Stencek hung up and twisted the data console unit on its flexible mounting, angling the screen secretively toward himself. Intrigued, Scott leaned discretely to try to see the screen for himself. Now Stencek watched it, nervously tapping his pen against the frame. Larry darted his own eyes sideways and monitored Stencek just as closely.
Stencek bounced the pen faster against the unit.
The color Sat-Nav map disappeared. A new image flashed up.
Stencek’s pen froze mid-tap. He tried not to crack a smile, to stay stony-faced for his audience. He knew Scott was desperately craning to see the screen.
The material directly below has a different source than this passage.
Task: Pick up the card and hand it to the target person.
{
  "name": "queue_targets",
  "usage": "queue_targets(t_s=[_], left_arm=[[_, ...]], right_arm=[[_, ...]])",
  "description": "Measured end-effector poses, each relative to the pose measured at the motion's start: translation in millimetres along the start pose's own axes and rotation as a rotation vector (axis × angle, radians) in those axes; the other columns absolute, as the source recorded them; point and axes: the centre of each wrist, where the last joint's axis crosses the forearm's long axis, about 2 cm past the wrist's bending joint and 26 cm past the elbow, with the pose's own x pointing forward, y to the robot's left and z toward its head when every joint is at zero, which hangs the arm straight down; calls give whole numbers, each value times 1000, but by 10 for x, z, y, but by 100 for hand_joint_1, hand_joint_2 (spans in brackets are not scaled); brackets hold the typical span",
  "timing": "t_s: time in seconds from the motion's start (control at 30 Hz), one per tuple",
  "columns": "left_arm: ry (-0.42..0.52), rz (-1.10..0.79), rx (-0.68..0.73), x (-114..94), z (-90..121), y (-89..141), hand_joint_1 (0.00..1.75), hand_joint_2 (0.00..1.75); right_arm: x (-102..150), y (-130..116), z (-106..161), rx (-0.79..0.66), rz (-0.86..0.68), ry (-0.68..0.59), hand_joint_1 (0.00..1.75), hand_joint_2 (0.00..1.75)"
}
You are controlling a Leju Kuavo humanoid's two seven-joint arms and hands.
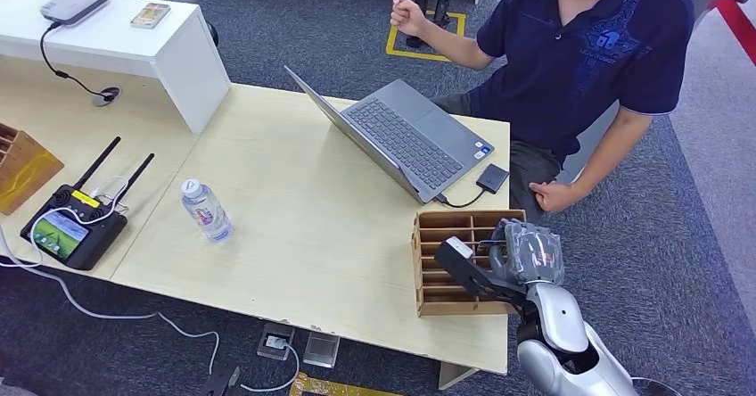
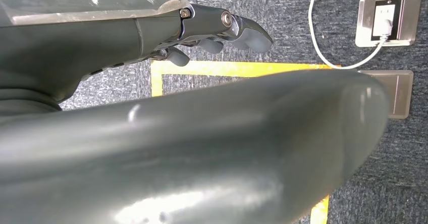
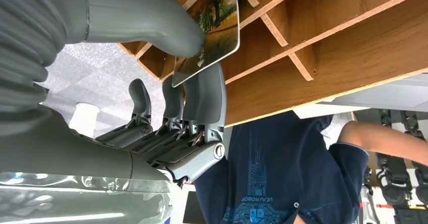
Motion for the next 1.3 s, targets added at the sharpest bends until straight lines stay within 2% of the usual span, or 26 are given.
queue_targets(t_s=[0.2, 0.3, 0.37, 1.1, 1.2, 1.3], left_arm=[[0, 0, 0, 0, 0, 0, 0, 0], [0, 0, 0, 0, 0, 0, 0, 0], [0, 0, 0, 0, 0, 0, 0, 0], [-7, -1, -6, -1, 0, -1, 0, 0], [-8, 2, -7, -1, 0, -1, 0, 0], [-3, 4, -7, 0, -1, 4, 0, 0]], right_arm=[[1, 3, 2, 3, 0, 5, 137, 175], [0, 3, 3, 3, 0, 9, 164, 175], [2, 1, 4, 3, -1, 9, 175, 175], [9, -12, 5, 7, -12, 10, 175, 175], [11, -54, -16, 70, -24, 30, 175, 175], [16, -219, -83, 179, -19, 61, 175, 175]])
Larry caught the merest curl of Stencek’s mouth anyway. “Mi
ke?” he asked. “Our man? Tell me, man.”
Stencek prodded the photograph on the screen. “Gotcha,” he whispered.
He flipped open his cell and dialed. “Rondell?”
He listened, then asked, “Where are you?”
Listened. “Ok. Game time. Grab a pen. Got an address for you. Ready?”
Listened. “Eight, Camp Road, White Kitchen, Slidell. Dude’s going by Donald Andrews. You know where it’s at? Make it sharp.”
Listened. “You mean to tell me, all the toys you bozos boosted, you never kept a Sat-Nav for yourself?”
Listened. “Then go buy a Garmin, you cheap prick. Stores close in three hours.”
Listened. “Enough already with the goddamn hurricane. You gotta job, you’re not bailing on me til it’s done.”
Listened. “Well, I’ll evacuate your tiny mind, how bout that? Then your chicken liver can crawl into the space left and use that as shelter. Hurricane? I’ll be your perfect storm if you don’t stop whining, Rondell.”
Listened. “Oh. You want what now? Double? Did I hear you right?”
Listened. “My apologies, man. It’s just that it felt like you just tried to slip your big black dick up my naive Polish ass. Aren’t you supposed to say you love me first?”
Listened. “No, fuck you! Here’s the math, Rondell. You want double? Fine. When I get there, tell me which half of your crew you want me to put bullets in. Boo-yah! You get double.”
Listened. “Yeah, well think twice about that too. I get there and don’t find you on station, well… Matter of time, man. Matter—Of—Time. I swear the only thing you’ll get for sure is a closed casket.”
Listened. “Hallelujah! Negotiation 1-0-1 pays off.”
Listened. “It’s good. He’ll be there.”
Listened. “He’ll be there. It’s good! It came outta Wikafuckinpedia! Why wouldn’t it be?”
Listened. “Well, if you learned how to use a computer steada stealing them for a change.”
Listened. “No, we’re not coming straight there. Hold on. Larry, E-T-A downtown?”